_PROBLEM TO SOLVE_
Copy exactly the lines of the data below that run from the line holding "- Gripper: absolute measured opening" through the line holding "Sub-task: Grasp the", both ends included.

Records from a data collection
────────────────

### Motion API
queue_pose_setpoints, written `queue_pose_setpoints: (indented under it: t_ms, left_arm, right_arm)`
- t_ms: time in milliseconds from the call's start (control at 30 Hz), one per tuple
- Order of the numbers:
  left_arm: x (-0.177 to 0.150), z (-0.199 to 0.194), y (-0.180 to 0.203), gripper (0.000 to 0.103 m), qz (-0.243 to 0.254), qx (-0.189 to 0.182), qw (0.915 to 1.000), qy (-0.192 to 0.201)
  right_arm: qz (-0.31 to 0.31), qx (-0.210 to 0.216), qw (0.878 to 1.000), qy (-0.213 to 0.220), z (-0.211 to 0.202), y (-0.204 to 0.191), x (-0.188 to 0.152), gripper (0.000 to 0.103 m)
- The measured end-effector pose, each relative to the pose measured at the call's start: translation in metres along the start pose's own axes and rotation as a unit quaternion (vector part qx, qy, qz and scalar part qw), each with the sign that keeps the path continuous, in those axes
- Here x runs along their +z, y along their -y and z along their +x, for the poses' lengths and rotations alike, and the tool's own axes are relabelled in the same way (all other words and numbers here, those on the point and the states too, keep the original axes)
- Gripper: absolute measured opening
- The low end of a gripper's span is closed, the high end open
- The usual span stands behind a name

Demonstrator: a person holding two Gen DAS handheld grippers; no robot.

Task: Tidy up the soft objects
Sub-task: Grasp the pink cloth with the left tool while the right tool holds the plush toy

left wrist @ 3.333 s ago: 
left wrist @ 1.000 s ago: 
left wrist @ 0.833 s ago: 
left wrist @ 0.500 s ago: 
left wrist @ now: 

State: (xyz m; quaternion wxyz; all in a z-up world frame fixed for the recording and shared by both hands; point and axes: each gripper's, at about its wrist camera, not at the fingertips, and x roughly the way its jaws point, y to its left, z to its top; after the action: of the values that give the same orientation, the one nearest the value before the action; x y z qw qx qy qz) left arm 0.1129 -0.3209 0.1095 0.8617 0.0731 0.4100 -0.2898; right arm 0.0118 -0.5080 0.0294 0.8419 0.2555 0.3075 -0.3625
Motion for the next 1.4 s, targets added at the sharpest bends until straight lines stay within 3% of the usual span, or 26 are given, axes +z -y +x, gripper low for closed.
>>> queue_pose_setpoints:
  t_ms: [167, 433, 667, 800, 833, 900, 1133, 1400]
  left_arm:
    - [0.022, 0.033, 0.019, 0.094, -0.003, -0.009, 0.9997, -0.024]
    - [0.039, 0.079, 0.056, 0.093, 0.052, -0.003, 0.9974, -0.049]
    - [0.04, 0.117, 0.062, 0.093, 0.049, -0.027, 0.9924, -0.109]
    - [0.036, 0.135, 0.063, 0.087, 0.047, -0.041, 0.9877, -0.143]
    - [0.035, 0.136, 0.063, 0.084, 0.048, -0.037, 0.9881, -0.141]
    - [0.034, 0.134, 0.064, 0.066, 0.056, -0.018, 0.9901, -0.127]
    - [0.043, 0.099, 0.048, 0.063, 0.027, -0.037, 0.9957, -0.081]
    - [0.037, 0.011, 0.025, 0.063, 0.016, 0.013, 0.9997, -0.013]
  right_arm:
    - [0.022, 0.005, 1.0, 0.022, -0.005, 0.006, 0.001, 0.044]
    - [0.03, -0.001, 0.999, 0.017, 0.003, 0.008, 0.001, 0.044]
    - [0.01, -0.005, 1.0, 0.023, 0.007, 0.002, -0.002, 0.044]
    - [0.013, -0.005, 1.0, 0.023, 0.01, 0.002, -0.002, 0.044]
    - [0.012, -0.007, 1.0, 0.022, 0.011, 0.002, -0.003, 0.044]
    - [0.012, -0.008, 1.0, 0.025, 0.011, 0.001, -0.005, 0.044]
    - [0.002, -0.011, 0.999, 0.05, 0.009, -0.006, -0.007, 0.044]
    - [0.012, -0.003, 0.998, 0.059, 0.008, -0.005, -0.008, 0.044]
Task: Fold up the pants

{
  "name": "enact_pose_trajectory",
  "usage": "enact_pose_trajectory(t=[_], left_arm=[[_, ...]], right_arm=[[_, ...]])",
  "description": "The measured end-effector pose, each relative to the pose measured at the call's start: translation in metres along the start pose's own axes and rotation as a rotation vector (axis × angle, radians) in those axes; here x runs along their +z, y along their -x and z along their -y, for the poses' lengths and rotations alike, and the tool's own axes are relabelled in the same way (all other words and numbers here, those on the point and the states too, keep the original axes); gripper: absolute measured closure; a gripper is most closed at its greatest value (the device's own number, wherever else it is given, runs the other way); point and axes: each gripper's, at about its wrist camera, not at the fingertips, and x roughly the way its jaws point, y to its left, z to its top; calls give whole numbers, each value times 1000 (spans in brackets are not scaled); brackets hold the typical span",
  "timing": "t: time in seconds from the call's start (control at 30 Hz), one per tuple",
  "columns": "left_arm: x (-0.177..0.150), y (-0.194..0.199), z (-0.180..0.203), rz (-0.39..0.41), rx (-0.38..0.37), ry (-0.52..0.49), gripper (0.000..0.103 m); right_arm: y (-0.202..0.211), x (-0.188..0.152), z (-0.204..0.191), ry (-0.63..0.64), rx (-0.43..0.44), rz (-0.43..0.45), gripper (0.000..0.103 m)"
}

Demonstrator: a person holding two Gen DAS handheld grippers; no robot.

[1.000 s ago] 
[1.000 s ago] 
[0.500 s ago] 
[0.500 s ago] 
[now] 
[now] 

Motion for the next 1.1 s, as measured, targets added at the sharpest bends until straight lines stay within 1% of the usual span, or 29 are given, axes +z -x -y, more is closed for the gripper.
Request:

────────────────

_RESPONSE TO THIS EXERCISE_
- Gripper: absolute measured opening
- The low end of a gripper's span is closed, the high end open
- The usual span stands behind a name

Demonstrator: a person holding two Gen DAS handheld grippers; no robot.

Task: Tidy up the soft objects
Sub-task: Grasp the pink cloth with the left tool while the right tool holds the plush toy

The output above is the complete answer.